───── Data provided ─────
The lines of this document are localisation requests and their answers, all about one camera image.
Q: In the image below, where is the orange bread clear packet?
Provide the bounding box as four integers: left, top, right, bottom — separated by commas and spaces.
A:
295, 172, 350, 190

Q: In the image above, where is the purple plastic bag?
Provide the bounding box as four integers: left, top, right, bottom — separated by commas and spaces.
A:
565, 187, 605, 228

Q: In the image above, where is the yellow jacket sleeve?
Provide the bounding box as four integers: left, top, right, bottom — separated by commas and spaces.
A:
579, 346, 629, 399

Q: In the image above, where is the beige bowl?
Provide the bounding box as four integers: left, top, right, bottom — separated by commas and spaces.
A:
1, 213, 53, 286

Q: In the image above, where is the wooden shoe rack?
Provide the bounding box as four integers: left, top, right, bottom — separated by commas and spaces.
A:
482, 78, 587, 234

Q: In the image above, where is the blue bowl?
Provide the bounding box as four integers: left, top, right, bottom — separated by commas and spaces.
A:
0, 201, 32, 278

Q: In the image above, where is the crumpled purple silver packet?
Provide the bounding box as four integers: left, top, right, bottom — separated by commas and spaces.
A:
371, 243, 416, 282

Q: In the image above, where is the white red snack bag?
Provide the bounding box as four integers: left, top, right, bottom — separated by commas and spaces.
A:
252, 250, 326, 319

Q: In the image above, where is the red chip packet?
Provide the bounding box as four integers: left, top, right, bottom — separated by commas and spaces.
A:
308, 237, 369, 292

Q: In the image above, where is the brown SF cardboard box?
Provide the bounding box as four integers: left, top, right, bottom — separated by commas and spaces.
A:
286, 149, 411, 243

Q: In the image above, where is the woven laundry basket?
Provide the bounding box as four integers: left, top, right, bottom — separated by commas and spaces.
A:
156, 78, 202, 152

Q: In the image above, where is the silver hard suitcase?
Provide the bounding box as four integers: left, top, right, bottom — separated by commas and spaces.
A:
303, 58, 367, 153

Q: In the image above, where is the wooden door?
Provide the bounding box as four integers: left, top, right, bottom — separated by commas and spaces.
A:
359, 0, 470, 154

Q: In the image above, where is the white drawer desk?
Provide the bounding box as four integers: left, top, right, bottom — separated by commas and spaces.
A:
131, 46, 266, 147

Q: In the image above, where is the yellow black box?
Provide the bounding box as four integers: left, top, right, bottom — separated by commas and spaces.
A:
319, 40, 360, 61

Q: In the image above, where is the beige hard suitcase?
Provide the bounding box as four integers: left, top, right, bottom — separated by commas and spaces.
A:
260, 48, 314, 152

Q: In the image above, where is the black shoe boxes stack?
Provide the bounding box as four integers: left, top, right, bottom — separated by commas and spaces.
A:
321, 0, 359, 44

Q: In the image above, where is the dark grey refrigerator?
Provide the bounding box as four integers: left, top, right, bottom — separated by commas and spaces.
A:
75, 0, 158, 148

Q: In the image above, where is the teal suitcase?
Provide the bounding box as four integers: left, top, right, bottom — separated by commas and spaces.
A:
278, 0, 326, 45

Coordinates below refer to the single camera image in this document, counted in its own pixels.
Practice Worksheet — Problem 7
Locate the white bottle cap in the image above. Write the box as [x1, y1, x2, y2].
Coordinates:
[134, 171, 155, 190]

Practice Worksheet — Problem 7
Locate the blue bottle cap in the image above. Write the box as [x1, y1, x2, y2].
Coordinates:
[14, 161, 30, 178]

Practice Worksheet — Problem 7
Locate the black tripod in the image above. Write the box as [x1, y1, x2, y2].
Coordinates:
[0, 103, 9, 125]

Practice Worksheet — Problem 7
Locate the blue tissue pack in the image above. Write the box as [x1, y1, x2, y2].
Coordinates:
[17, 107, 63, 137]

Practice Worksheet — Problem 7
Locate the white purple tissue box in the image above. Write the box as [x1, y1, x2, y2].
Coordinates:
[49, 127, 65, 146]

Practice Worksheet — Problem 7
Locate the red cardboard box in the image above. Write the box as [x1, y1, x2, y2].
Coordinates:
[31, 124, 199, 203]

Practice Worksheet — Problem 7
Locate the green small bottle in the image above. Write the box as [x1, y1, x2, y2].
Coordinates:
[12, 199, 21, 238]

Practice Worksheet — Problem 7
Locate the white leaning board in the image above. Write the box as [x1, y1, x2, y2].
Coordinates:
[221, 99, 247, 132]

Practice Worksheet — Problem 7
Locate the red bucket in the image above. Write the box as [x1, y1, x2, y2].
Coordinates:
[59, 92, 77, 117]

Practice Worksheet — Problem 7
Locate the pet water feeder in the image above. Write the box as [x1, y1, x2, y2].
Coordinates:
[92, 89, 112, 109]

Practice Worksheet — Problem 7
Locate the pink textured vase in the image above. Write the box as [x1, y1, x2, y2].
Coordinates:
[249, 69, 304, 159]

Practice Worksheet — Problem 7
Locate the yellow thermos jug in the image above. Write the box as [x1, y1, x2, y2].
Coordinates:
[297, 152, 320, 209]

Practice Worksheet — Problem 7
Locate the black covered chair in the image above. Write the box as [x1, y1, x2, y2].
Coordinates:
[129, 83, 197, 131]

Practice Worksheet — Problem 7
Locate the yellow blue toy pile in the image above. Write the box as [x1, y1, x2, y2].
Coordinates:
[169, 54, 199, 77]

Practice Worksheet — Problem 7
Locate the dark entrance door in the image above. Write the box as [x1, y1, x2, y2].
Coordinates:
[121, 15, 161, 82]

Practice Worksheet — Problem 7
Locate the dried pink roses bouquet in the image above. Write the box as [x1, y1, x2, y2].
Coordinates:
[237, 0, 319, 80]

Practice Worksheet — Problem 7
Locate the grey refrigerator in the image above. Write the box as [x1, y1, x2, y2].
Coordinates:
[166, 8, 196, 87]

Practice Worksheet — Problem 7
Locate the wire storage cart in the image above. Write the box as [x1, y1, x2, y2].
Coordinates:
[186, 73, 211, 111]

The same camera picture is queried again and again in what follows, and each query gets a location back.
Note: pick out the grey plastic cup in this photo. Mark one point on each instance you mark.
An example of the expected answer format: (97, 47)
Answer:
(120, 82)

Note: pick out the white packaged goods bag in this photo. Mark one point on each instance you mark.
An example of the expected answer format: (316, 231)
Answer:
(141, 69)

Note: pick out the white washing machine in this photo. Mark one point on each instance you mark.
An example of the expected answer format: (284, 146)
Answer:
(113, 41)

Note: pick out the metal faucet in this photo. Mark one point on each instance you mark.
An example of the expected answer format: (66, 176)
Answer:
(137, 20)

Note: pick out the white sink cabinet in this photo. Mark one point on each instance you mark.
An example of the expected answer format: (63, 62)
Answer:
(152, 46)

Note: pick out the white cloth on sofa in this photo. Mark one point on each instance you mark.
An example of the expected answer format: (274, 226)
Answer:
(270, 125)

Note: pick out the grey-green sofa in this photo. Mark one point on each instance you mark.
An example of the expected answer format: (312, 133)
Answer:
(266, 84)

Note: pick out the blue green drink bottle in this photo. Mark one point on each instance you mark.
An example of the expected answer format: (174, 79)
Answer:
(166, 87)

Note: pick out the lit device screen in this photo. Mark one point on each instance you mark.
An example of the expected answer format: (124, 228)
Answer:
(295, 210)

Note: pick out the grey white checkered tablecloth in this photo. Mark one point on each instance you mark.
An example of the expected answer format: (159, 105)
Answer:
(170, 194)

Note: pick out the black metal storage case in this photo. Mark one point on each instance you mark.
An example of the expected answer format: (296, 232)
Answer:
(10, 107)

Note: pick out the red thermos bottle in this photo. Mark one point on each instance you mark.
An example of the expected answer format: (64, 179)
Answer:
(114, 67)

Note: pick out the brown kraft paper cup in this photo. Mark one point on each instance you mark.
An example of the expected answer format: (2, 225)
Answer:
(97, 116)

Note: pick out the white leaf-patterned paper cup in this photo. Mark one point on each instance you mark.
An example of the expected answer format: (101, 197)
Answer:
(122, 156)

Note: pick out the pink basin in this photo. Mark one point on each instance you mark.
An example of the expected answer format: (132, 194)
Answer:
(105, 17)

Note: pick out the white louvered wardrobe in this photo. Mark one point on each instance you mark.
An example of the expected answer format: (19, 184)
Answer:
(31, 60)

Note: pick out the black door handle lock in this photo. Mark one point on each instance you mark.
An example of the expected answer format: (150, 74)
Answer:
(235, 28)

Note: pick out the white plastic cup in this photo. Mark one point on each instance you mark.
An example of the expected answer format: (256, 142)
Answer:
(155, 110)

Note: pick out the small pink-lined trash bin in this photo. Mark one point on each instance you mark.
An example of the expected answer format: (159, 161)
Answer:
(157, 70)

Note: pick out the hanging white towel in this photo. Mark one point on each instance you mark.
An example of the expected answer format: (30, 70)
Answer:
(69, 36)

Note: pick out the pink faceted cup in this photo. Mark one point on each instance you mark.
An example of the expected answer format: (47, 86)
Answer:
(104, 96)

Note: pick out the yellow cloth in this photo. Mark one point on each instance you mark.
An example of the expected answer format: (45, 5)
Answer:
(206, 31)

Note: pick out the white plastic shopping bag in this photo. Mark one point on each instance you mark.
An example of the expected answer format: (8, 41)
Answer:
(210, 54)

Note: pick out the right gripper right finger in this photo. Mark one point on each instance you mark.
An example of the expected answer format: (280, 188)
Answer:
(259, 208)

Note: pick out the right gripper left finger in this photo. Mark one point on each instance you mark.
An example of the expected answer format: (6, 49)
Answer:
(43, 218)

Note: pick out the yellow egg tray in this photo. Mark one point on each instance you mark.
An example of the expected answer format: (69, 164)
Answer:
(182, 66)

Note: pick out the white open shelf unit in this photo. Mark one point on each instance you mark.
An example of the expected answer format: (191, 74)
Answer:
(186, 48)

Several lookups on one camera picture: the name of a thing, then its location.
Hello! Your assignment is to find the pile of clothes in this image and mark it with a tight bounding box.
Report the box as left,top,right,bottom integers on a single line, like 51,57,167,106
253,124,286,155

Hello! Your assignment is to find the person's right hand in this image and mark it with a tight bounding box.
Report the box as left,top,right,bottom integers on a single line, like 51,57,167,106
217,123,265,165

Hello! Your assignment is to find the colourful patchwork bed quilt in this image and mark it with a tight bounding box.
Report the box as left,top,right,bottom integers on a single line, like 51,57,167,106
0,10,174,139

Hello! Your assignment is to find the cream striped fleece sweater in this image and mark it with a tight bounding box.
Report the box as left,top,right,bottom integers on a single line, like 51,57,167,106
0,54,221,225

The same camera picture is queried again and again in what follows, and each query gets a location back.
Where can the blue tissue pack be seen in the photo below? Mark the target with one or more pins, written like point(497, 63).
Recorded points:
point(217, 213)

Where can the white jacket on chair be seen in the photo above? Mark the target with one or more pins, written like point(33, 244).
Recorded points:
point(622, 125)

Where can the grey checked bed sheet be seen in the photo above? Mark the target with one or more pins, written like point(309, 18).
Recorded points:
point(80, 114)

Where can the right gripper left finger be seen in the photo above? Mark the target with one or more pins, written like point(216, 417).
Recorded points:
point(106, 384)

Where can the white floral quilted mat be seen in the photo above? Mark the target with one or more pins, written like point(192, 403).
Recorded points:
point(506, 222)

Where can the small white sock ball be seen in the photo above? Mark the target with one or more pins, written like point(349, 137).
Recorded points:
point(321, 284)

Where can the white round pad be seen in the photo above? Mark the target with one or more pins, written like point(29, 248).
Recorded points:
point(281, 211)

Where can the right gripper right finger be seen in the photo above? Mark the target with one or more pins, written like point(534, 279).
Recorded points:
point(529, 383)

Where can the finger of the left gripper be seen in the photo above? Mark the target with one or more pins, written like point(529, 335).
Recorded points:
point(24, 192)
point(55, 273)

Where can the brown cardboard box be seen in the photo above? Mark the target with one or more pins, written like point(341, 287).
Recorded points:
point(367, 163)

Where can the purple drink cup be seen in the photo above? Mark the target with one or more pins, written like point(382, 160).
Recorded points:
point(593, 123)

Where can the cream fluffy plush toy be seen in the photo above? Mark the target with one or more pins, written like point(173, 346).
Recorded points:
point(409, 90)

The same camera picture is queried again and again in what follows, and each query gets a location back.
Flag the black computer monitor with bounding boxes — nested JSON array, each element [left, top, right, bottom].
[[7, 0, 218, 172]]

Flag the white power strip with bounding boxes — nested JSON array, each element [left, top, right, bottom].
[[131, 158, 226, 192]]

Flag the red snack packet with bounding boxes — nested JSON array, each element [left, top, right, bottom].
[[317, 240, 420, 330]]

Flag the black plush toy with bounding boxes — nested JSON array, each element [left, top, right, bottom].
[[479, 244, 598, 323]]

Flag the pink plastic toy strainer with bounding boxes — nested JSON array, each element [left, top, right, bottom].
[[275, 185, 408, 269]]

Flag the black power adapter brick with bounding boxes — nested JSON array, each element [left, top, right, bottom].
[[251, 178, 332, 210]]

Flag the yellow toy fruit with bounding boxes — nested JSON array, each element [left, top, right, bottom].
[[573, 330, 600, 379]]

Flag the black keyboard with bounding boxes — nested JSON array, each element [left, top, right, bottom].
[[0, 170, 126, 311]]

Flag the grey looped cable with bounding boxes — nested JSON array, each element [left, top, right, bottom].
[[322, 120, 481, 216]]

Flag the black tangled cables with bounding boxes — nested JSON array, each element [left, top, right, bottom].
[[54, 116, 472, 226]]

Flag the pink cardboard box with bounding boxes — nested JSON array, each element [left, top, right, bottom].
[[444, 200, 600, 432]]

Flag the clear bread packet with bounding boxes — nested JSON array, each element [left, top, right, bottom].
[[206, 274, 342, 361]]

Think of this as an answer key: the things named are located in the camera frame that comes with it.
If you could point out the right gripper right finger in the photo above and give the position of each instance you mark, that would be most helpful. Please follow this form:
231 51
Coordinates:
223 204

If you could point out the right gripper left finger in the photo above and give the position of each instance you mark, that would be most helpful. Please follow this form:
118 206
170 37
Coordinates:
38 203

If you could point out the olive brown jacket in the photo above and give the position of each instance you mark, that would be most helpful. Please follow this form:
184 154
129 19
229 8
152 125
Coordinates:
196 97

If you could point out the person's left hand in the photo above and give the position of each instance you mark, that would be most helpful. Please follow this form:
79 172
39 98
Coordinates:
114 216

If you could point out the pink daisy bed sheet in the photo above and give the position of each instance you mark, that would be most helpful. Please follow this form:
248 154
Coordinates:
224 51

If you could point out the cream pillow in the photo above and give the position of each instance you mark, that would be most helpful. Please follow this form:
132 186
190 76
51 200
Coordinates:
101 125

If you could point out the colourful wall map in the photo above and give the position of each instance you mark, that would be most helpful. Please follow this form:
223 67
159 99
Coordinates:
─────
[Instructions to follow]
Scan the records for the string "find" and show every line that contains it.

[Result of this task]
Hello! Your assignment is to find the pile of clothes in this image and mark it with a tight bounding box.
Hello! Your assignment is to find the person's right hand in this image and mark it with a tight bounding box.
Hello! Your assignment is to find the colourful patchwork bed quilt in this image and mark it with a tight bounding box.
Hello! Your assignment is to find the cream striped fleece sweater in this image and mark it with a tight bounding box.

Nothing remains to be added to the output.